Repairing damage from recent severe weather events is a key focus…
Severe weather in the North Island at the start of 2023 caused widespread disruption and damage to people’s lives and properties, the scale of which will be felt across parts of the economy for some time. In the shorter term, the economic impacts will be concentrated on primary industries that suffered significant loss of crops and capital stock. Consumers are facing higher prices for affected products – notably fresh produce. Over time, the impacts will largely come through increased demand to rebuild infrastructure, homes and businesses. The Government’s prudent fiscal management has ensured there is fiscal headroom to respond to shocks such as these, as well as future shocks.

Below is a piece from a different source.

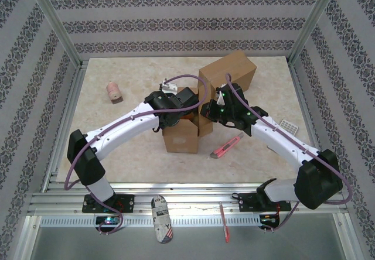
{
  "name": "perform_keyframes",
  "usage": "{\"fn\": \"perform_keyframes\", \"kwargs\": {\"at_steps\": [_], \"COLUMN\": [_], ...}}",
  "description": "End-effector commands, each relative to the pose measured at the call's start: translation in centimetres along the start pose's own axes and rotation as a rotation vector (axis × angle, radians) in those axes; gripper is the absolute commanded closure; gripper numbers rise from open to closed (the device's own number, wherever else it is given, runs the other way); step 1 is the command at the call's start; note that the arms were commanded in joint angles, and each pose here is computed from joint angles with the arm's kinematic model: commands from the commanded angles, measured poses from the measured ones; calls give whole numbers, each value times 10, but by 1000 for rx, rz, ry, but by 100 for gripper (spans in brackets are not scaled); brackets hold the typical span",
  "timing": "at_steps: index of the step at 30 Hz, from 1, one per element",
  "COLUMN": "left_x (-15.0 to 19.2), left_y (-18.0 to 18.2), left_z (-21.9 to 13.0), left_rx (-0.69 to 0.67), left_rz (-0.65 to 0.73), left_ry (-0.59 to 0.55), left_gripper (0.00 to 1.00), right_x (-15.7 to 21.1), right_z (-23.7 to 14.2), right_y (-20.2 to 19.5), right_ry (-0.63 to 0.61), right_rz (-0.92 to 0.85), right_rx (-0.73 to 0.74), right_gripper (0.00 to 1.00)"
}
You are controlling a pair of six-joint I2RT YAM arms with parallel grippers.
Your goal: Unpack the express box
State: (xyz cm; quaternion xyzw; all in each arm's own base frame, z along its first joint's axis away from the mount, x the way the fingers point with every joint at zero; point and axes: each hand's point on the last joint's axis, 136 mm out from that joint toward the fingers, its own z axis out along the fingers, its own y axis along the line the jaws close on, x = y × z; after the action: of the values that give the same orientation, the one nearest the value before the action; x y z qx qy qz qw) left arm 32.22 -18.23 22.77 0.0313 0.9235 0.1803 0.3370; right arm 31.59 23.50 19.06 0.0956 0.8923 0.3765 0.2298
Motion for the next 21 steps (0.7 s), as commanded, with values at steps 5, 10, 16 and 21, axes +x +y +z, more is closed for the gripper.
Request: {"fn": "perform_keyframes", "kwargs": {"at_steps": [5,10,16,21], "left_x": [4,-17,-52,-73], "left_y": [15,-5,-29,-58], "left_z": [-9,-34,-74,-93], "left_rx": [82,282,495,620], "left_rz": [49,58,163,340], "left_ry": [0,-74,-194,-291], "left_gripper": [64,38,28,34], "right_x": [-10,-13,-14,-11], "right_z": [-9,-14,-18,-16], "right_y": [-7,7,14,12], "right_ry": [-45,-37,-14,10], "right_rz": [-19,-65,-99,-99], "right_rx": [16,-25,-36,-38], "right_gripper": [100,100,100,100]}}
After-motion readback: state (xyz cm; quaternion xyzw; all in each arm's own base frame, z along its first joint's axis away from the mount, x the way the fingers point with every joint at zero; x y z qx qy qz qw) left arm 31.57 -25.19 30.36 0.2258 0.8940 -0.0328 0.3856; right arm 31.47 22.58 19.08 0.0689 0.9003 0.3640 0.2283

…and the Treasury no longer forecasts a mild recession in 2023
Figure 4 – Gross domestic product
Sources: Stats NZ, the Treasury
Economic activity associated with the recovery and rebuild from the North Island weather events and the continued recovery of international tourism means the Treasury no longer forecasts a recession in 2023. The economic forecasts include around $9 billion of cyclone-related rebuild and recovery investment activity over the forecast period (with a further $1 billion occurring beyond the forecast period) across both the public and private sectors. Approximately $5 billion of this relates to local and central government infrastructure.
There is, however, particular uncertainty regarding March 2023 quarter activity and it would not take much movement to see another negative quarter follow the weaker-than-expected December 2022 GDP result.